* PROBLEM DETAILS
Take the material below and restate it word for word, stopping after the line in which "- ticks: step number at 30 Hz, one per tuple" occurs.

* DATASET CONTENT
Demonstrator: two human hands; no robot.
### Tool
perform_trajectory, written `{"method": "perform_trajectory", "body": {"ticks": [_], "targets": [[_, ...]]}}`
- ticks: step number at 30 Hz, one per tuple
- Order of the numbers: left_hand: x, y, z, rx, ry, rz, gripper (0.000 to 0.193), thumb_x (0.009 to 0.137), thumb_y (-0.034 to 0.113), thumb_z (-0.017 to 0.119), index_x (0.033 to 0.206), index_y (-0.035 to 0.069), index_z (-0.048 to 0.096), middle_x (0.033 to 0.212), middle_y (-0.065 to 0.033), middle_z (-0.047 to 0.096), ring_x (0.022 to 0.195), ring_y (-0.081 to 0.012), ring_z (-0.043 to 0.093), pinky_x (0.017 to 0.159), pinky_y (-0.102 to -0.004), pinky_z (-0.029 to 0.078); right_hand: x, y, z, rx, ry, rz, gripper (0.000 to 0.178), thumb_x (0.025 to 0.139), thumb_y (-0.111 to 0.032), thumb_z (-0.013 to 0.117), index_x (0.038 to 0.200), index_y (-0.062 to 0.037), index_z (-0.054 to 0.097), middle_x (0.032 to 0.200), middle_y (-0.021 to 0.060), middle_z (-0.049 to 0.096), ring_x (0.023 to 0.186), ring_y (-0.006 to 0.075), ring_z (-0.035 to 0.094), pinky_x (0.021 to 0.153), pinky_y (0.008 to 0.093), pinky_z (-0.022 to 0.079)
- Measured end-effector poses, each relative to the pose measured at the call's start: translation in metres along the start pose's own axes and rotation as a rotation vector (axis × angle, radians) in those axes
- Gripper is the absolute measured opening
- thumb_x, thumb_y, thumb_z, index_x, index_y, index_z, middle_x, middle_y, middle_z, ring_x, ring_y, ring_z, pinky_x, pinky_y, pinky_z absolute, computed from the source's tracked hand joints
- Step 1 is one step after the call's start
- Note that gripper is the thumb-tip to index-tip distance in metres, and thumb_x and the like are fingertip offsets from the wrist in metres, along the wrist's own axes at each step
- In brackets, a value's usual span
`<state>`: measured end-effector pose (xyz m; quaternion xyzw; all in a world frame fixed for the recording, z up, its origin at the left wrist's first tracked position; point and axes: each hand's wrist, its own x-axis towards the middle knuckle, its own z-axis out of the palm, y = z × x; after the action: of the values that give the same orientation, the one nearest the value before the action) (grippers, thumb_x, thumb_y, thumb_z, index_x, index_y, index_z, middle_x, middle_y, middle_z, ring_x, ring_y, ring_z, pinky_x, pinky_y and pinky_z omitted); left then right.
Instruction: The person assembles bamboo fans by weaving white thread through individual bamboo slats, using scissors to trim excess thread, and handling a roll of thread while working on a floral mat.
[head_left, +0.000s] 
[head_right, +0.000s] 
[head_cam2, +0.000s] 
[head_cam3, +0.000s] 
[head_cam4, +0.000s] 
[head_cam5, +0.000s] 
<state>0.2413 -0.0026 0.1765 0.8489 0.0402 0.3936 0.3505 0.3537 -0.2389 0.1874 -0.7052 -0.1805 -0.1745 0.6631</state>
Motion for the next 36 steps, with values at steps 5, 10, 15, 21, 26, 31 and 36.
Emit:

* WORKED SOLUTION
Demonstrator: two human hands; no robot.
### Tool
perform_trajectory, written `{"method": "perform_trajectory", "body": {"ticks": [_], "targets": [[_, ...]]}}`
- ticks: step number at 30 Hz, one per tuple

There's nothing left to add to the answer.